Malcolm’s eyes lowered but he nodded. “I might be wrong about some of that, like if you wanted a smaller command and crew area so we have less bracing to put in, but the work would take at least four months and probably closer to six, Sorry, skipper. I know that’s not the news you wanted.”
Tom shrugged. “Malcolm. You have likely saved us weeks trying to come up with a suitability plan and then devising a schedule for something we'd likely not do. That is time we just don’t have, so I thank you for having taken that time already. That leaves me with what to do. Do any of you believe we might create a new Goliath-like ship build
around one giant repelatron? Something with perhaps a crew of five and sensors embedded on the deck to replace what would be covered?”
They talked the matter over and the only thing they came up with was it would be slightly shorter but possibly still in the three to four month range assuming enough people were assigned to allow for twenty-four hour a day and at least six days a week work.
“Okay. I’ll ask you to keep your thinking caps on, and also to not spread around word about what is going on out there. We really need to keep this out of public view for the time being. Thanks you, everyone.”
* * * * *
Trent transferred the call.
“Tom? This is Admiral Greg Sawyer, United States Navy. Have I caught you at a good time to discuss a possible aircraft purchase?”
“Well, I have the next half hour free, but if this is just to place or check on an order, I will probably need to transfer you to the correct department.”
“Oh, no. This is to talk, albeit briefly, about a need we have that you’ve previously addressed, only now we need and want more.”
When Tom suggested the man tell him what is was, the Navy man laughed. “Quite possibly the impossible. You see, your Wasp helicopter is such a hit that the men and women out in the fleet want more. Submariners want one that folds down so small it can be shoved down the same hatch our torpedoes do—which, by the way is just one-inch less wide than the current model—and our surface ships are asking for one that carries two or three people and can carry a thousand pounds with a single pilot.”

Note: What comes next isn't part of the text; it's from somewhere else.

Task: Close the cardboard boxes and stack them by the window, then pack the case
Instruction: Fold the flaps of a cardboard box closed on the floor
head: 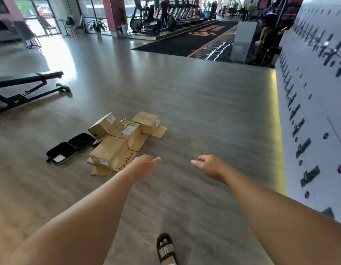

Tom had to chuckle. “You aren’t half asking for that impossible thing, sir. Without studying your exact needs list I’d have to say there are a couple things going against that happening. First, the rotor would need to be widened to the point it never could be tilted to the side for storage. Second, I suppose a pilot in the front, centered, with two seats behind might be possible, but they would need to be very close together. As in, shoulders jammed against one another.”